The apex court also flayed the state government for not coming up with legislation for the temple's administration. In this context, it observed that the hill shrine cannot be compared with other temples.
A bench headed by Justice N V Ramana asked the state to place before it by third week of January next year the legislation, also covering the aspects of welfare of pilgrims visiting there.
As the government submitted the draft bill before the bench the latter expressed apprehensions about one-third reservation clause proposed for the appointment of women in the temple administration.
If the decision of the larger bench (of the Supreme Court) on the entry of women of all ages into the hill shrine is against the previous 2018 verdict, how can the government go ahead with the reservation clause, the court wondered.
The state government said that for the time being, it proposes to give representation in the temple advisory committee to only those women who are above 50 years of age.
It was only last week that a five-member constitutional bench of the Supreme Court referred to a seven-member larger bench the decision on a clutch of review pleas challenging the 2018 verdict throwing open the temple to women who are in the menstruating age group.
The seven-judge bench will decide whether there is a need to review or stay the court's previous order regarding the entry of women of all ages into the hill shrine.
Chief Justice Ranjan Gogoi, who headed the five-member bench days before retiring, had expressed doubt whether the question of essential religious practices should be left to the discretion of religious heads, and wanted clarity on this point.
This decision essentially meant that there is no bar on women's entry at Sabarimala and the apex court's 2018 verdict continues to be in force.
The apex court, by a majority verdict of 4:1, on September 28, 2018, had lifted the ban that prevented women and girls between the age of 10 and 50 from entering the Ayyappa shrine and had held that this centuries-old Hindu religious practice was illegal and unconstitutional.

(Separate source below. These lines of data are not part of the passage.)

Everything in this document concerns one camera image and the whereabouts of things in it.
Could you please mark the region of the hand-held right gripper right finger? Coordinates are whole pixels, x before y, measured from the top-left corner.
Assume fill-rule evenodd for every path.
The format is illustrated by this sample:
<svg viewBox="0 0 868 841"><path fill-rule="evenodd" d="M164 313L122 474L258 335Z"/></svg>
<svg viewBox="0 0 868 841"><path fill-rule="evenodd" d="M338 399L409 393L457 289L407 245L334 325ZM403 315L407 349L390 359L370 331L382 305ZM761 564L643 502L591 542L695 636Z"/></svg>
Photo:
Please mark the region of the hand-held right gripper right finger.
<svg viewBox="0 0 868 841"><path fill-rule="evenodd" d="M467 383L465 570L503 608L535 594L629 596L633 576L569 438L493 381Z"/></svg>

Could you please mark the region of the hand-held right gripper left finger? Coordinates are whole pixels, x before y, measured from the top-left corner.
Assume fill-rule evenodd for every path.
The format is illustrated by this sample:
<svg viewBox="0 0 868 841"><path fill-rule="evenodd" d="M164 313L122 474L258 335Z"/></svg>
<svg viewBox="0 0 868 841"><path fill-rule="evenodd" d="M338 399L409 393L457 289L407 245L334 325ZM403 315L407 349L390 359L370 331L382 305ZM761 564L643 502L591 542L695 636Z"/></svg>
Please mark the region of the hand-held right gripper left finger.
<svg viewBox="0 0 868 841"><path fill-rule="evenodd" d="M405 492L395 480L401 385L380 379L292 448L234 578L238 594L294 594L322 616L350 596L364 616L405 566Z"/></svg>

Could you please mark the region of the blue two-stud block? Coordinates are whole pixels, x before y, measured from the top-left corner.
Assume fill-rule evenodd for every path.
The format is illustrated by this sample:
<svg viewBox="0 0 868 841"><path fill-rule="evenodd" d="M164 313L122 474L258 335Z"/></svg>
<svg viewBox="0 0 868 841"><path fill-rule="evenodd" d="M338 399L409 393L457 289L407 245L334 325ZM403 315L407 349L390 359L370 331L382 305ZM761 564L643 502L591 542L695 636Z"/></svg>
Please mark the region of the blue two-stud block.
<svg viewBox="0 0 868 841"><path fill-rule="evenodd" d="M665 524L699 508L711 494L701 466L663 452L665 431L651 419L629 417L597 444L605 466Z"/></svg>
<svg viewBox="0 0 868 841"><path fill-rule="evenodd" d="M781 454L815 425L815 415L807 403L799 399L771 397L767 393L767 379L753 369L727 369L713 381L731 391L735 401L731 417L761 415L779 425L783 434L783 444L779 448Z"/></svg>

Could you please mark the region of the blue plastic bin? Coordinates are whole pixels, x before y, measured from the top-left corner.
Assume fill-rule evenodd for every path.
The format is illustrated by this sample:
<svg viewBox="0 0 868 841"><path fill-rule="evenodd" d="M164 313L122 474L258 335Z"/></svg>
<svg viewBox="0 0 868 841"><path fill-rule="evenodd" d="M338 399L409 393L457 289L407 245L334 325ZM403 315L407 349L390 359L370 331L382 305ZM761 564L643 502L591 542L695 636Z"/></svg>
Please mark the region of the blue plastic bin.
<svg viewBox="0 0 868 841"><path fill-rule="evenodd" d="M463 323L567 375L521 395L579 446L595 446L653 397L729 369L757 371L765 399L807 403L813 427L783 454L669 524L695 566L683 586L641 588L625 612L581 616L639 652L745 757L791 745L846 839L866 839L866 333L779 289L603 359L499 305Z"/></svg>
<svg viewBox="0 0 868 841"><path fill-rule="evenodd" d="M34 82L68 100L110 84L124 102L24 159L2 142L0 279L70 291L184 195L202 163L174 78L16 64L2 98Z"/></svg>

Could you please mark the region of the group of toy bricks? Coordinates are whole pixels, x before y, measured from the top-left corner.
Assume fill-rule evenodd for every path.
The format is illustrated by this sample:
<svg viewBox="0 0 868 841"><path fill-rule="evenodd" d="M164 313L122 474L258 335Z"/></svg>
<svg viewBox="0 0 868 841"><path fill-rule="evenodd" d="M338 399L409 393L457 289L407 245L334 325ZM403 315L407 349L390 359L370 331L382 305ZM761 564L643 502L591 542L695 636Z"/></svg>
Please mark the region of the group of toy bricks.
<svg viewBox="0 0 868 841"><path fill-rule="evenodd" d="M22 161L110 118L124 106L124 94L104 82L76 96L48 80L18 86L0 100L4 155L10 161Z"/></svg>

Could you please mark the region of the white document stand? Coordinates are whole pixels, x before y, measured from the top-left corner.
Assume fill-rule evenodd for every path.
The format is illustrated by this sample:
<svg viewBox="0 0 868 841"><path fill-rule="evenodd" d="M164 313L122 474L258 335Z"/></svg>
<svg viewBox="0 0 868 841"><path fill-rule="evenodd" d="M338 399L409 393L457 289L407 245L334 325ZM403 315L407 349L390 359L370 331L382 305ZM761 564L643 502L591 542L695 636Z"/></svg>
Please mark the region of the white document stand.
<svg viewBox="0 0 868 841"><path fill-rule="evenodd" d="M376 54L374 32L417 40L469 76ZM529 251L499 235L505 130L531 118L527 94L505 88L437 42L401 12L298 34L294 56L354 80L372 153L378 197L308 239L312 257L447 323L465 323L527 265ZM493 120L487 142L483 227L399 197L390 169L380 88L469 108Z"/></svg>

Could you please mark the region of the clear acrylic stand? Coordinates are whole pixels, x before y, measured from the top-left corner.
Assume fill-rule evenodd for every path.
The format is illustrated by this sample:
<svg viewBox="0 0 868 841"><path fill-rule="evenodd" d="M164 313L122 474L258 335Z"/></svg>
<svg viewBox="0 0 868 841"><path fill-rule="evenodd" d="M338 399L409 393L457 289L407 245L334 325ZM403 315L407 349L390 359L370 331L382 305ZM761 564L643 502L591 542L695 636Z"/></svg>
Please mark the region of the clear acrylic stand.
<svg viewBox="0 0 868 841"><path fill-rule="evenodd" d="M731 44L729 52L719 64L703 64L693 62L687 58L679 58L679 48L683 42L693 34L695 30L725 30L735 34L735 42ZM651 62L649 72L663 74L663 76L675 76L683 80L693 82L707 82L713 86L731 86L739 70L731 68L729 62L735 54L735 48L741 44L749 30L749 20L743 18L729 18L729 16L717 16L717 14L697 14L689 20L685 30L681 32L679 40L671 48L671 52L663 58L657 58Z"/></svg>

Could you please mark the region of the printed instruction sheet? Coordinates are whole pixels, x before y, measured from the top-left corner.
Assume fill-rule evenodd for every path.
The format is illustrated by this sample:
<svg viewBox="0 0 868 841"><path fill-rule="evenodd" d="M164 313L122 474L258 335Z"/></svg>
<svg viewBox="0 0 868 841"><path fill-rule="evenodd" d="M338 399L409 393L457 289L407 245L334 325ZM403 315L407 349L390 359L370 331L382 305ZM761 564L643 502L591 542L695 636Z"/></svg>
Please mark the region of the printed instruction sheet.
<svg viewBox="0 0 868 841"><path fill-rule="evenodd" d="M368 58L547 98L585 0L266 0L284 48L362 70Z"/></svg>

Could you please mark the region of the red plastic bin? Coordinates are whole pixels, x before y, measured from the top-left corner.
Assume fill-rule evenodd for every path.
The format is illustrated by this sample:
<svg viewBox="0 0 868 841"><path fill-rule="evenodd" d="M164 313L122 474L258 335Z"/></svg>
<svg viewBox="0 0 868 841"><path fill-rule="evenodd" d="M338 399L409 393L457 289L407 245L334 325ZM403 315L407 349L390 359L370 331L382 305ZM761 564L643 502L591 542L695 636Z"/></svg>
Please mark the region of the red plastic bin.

The Venkateswara Temple at Tirumala, which is popularly referred to as the Tirupati temple, is run by Tirumala-Tirupati Devasthanams (TTD), an independent trust which was formed by a special law -- TTD Act -- in 1932 by the then Madras Government. It also manages a few other temples in and around Tirumala and Tirupati in present-day Andhra Pradesh. In contrast, the Sabarimala temple is run by the Travancore Devaswom Board (TDB), "an autonomous body which oversees 1,248 temples in the regions corresponding to the erstwhile kingdom of Travancore." TDB was set up under the Travancore Cochin Hindu Religious Institutions Act XV of 1950.